Ebanat operates on a seasonal cuisine format, so the menu shifts with what is available locally and regionally. There is no fixed dish list in the public record. Your best approach is to eat whatever the kitchen is running that week rather than arriving with a specific dish in mind — that is the format the two consecutive Michelin Plates (2024, 2025) are recognising.
At €€, Ebanat sits well below the pricing of the starred restaurants operating around Baden-Baden. Two consecutive Michelin Plates confirm the kitchen is cooking at a level above its price point. For the region, that is a strong value position — you are getting Michelin-recognised consistency without the spend associated with a starred evening.
It works for a low-key special occasion rather than a formal celebration dinner. The €€ price range and easy booking difficulty mean it does not carry the theatrical weight of a starred restaurant, but the Michelin Plate credentials (2024 and 2025) give it enough credibility to mark an occasion without over-engineering the evening. If you need a higher-register setting, Schwarzwaldstube or Vendôme are the regional benchmarks.
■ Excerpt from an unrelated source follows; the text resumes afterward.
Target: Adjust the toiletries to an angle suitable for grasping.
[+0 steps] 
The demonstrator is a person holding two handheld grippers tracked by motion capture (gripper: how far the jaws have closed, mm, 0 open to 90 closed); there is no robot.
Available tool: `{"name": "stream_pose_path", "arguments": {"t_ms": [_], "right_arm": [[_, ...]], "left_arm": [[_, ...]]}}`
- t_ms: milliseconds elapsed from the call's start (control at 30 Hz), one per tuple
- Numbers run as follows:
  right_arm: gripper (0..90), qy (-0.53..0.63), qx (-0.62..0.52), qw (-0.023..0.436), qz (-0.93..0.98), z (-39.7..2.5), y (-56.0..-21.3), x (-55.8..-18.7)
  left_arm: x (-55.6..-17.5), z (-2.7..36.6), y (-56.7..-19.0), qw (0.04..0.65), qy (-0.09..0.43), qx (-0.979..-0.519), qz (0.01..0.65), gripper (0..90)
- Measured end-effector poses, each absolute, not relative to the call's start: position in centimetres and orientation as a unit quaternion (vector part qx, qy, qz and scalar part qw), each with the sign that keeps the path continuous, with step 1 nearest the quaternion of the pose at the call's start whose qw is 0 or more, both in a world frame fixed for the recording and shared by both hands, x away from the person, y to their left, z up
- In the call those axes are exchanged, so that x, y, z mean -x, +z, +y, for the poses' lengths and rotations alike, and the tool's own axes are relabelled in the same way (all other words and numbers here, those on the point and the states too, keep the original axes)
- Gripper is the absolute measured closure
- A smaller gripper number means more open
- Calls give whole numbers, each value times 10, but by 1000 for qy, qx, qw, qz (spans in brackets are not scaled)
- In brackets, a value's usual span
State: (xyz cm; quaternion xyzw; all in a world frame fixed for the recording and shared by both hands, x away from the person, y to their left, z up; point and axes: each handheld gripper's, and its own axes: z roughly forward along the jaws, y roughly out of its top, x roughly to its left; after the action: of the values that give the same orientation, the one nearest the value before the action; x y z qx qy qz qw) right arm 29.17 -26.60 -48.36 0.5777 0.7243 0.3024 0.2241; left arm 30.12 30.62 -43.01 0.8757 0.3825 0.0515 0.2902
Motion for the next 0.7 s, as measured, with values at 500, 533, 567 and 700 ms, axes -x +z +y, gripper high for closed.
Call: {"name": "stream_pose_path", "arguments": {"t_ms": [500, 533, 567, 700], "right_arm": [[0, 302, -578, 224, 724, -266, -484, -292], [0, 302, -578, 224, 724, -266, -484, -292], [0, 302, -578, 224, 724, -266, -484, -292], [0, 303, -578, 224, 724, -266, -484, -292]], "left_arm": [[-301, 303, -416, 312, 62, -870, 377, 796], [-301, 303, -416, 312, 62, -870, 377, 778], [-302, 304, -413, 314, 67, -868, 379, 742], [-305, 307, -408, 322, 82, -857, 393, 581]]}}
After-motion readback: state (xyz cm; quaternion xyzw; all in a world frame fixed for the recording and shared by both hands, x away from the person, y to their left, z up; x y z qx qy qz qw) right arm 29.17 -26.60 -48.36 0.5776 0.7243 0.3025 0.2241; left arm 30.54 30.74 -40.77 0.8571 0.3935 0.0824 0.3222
No specific dietary policy is documented in the available record. Seasonal kitchens tend to have menu flexibility built in by nature, but you should contact Ebanat directly at Ebenunger Str. 23, 76547 Sinzheim before booking if dietary requirements are a deciding factor.
No bar seating arrangement is confirmed in the venue record. Ebanat is a restaurant-format venue in Sinzheim — if counter or bar dining is important to your booking decision, verify directly with the restaurant before confirming.
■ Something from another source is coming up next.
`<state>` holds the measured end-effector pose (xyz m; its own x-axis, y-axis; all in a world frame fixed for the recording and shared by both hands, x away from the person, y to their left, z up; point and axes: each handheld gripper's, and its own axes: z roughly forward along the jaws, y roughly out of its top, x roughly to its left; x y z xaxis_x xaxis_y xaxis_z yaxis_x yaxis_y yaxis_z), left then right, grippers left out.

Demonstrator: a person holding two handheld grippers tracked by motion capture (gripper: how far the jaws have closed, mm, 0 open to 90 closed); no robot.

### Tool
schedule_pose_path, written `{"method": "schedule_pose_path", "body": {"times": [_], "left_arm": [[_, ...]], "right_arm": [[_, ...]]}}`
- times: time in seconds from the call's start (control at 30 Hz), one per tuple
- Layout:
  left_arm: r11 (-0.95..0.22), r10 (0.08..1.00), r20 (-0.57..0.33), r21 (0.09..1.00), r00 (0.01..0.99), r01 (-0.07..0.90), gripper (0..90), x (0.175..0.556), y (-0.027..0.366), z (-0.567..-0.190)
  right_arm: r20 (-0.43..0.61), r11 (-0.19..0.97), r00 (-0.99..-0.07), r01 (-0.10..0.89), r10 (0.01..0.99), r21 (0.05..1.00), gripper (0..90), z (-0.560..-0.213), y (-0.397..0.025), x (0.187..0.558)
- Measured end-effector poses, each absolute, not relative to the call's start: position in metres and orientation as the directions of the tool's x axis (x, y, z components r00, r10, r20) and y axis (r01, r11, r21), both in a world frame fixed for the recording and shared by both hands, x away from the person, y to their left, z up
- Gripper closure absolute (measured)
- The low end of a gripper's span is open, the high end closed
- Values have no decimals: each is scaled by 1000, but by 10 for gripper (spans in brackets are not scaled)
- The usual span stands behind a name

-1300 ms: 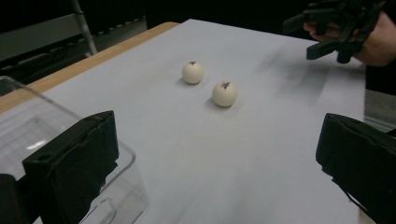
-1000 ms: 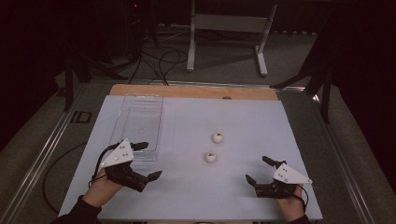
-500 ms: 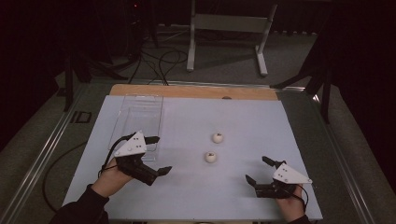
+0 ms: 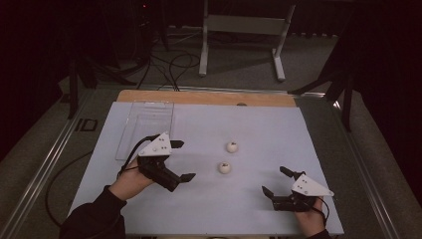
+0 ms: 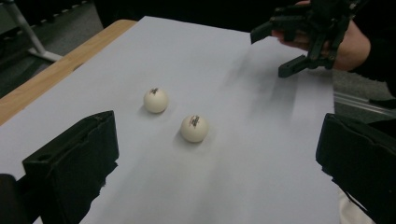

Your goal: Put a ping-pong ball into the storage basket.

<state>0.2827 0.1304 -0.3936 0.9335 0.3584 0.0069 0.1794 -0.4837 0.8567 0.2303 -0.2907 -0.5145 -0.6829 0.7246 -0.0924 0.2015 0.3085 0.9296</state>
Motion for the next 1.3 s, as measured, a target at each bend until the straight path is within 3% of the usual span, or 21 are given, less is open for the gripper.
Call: {"method": "schedule_pose_path", "body": {"times": [0.9, 1.3], "left_arm": [[-552, 272, -29, 814, 962, 181, 5, 309, 80, -392], [-606, 285, -31, 768, 958, 205, 5, 322, 65, -400]], "right_arm": [[-79, 302, -689, 209, 721, 930, 87, -515, -290, 231], [-76, 299, -691, 208, 719, 931, 88, -514, -290, 230]]}}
No tasting menu structure is documented in the available data, so this can change. What is confirmed is that Ebanat holds consecutive Michelin Plates at €€ pricing within a seasonal cuisine format — if a tasting menu is available, that pricing tier makes it a lower-risk commitment than a comparable format at a starred restaurant in the Baden-Baden corridor. Check the venue's official channels for the latest details.
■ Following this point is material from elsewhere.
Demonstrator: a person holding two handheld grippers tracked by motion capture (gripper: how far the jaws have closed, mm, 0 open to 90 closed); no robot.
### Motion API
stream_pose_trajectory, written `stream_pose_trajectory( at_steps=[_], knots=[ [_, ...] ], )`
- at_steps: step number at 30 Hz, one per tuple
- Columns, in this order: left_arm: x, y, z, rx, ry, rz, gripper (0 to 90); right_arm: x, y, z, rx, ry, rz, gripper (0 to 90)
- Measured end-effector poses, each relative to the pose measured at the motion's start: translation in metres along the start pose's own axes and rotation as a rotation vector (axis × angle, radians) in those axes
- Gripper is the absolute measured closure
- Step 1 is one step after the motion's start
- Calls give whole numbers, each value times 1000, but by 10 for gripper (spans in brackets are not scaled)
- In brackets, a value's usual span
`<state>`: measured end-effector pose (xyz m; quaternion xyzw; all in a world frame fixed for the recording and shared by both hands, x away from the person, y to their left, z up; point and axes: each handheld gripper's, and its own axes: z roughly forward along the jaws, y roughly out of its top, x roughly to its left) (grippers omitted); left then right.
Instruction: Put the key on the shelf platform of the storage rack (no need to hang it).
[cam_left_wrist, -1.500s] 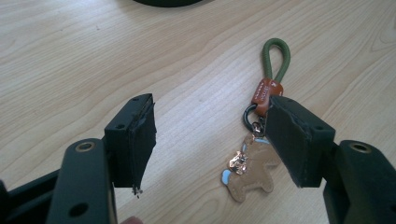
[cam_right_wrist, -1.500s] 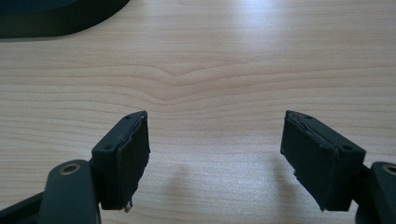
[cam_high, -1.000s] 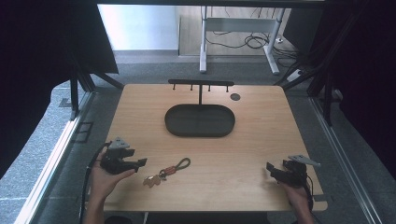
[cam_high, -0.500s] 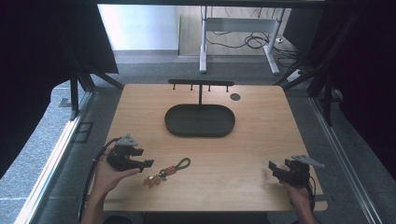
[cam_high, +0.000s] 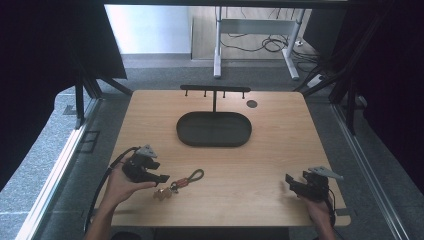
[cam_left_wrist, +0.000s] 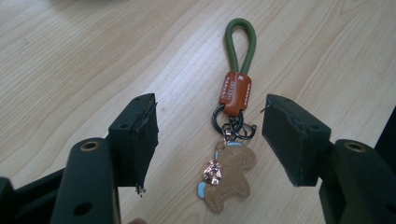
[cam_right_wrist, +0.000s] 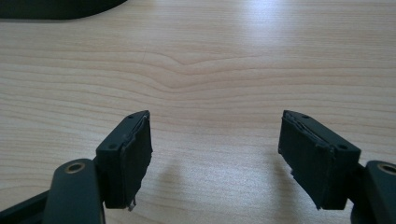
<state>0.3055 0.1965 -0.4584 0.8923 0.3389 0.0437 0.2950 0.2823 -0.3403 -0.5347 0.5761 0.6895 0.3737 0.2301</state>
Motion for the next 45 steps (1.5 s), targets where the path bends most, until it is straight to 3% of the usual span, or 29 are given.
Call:
stream_pose_trajectory(
  at_steps=[5,8,17,26,27,39,45],
  knots=[
    [-8,9,8,28,-9,39,394,3,0,0,5,-3,-12,262],
    [-16,16,18,72,-17,71,399,4,-1,1,6,-1,-16,262],
    [-26,26,35,119,-21,118,400,6,0,2,10,8,-17,261],
    [-26,28,47,154,-36,120,416,7,-1,4,20,5,-25,262],
    [-25,29,52,180,-31,133,417,7,-1,4,21,6,-26,262],
    [-31,36,69,276,-11,181,447,6,-2,5,27,1,-25,262],
    [-30,36,73,289,-10,183,482,6,-2,5,33,0,-30,262]
  ],
)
Sinzheim itself has a limited dining scene, so the practical comparison set is Baden-Baden and the broader Black Forest corridor. Schwarzwaldstube (three Michelin stars) is the regional high-water mark for seasonal German cuisine but operates at a significantly higher price and booking difficulty. For a closer price-to-recognition match at €€, Ebanat is the stronger local argument — there is no documented equivalent at this price tier with consecutive Michelin recognition in the immediate area.